OJK: Capaian Pasar Modal di 2021 Tunjukkan Kepercayaan Investor

Nur Afni

Nusantarasatu.id – Disampaikan oleh Ketua Dewan Komisioner Otoritas Jasa Keuangan (OJK) Wimboh Santoso, jika pencapaian pasar modal pada 2021 yang relatif baik dibandingkan tahun sebelumnya, mencerminkan kepercayaan investor seiring dengan mulai pulihnya perekonomian nasional. ” Keseluruhan pencapaian di pasar modal menunjukkan kepercayaan investor kita kepada pasar modal sudah mulai meningkat. Dan ini punya momentum yang besar karena PDB kita di 2022 berdasarkan asumsi APBN akan mencapai 5,2 persen. Ini menambah keyakinan kita ke depan. “ ucap Wimboh saat pembukaan perdagangan saham pada 2022 di Jakarta, Senin (3/1/2022).
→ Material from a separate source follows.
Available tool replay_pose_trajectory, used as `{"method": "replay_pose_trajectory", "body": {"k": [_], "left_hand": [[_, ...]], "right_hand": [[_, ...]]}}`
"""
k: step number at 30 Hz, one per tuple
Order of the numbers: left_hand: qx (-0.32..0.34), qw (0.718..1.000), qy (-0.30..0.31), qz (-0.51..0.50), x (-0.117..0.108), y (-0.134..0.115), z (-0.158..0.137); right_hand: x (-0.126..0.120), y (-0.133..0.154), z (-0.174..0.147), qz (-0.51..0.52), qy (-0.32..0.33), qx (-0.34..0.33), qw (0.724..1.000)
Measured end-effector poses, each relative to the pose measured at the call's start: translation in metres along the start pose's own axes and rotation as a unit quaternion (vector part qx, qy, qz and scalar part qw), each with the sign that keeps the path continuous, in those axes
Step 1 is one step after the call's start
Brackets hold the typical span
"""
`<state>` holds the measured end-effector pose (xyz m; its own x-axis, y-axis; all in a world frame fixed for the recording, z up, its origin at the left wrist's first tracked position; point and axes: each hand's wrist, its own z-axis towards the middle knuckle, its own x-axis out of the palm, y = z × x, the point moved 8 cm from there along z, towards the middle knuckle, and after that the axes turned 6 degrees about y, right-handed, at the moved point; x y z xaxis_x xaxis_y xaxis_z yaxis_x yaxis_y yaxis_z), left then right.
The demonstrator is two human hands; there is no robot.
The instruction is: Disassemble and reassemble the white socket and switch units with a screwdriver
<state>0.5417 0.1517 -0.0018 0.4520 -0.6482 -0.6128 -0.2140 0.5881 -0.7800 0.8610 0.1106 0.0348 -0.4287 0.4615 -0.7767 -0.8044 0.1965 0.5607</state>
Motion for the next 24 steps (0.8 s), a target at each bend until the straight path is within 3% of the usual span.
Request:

Iapun mengungkapkan, sektor finansial relatif stabil yang diindikasikan dengan beberapa indikator permodalan yang kuat, likuiditas yang cukup, dan kredit yang tumbuh. Kredit saat ini lanjut Wimboh, telah tumbuh sebesar 4,8 persen, sedangkan dana pihak ketiga mencapai 10,57 persen pada 2021. Selain itu, sektor asuransi juga sudah mulai lebih baik dengan Risk Based Capital (RBC) asuransi jiwa dan asuransi umum masing-masing sebesar 535 persen dan 329 persen. ” Untuk pasar modal jauh di luar dugaan dan di atas ekspektasi. Indeks kita sudah 6.581,48. Ini adalah kalau kita invest, return-nya sudah 10,08 persen. Ini termasuk jajaran terbaik di Asia di antara negara lain. ” tuturnya.

Terdapat 7,5 Juta Investor Pada Saat Ini

Adapun jumlah investor yang pada tahun 2020 hanya mencapai angka 3,8 juta investor, sekarang telah mencapai 7,5 juta investor. Hal itu terang Wimboh, menunjukkan semakin banyak investor yang masuk ke pasar modal, khususnya investor ritel. ” Kaum milenial ini yang tadinya banyak konsumsi, sekarang banyak nabung terutama di saham dan tabungan. ” imbuhnya.

Sedangkan untuk penghimpunan dana di pasar modal kata Ketua Dewan Komisioner OJK ini, juga mencapai Rp363,3 triliun dari 194 emite. Dimana bersumber dari sektor teknologi serta sektor keuangan yang dinilai akan menjadi mesin pertumbuhan pasar modal ke depan. ” Di samping itu, ini jauh lebih tinggi dibanding 2020 yang hanya Rp118 triliun. Bahkan ini luar biasa dalam sejarah raising fund di pasar modal lebih tinggi dari pertumbuhan kreditnya. Kredit selama 2021 hanya Rp228 triliun. Mudah-mudahan ini tanda yang bagus untuk investasi ke depan. ” ujar Wimboh Santoso.

Sementara itu di tahun 2021, OJK juga menginisiasi securities crowdfunding atau penawaran umum efek melalui layanan urun dana berbasis teknologi informasi.” Ini adalah bagi UMKM untuk raising fund di pasar modal, jumlahnya sudah mencapai Rp406,5 miliar. Memang masih kecil, tapi kita punya potensi yang besar ada Rp74 triliun. Karena yang kta target SPK (Surat Perintah Kerja) dari pemda-pemda. Ini terus akan kita lakukan untuk peningkatan ke depan. ” pungkasnya.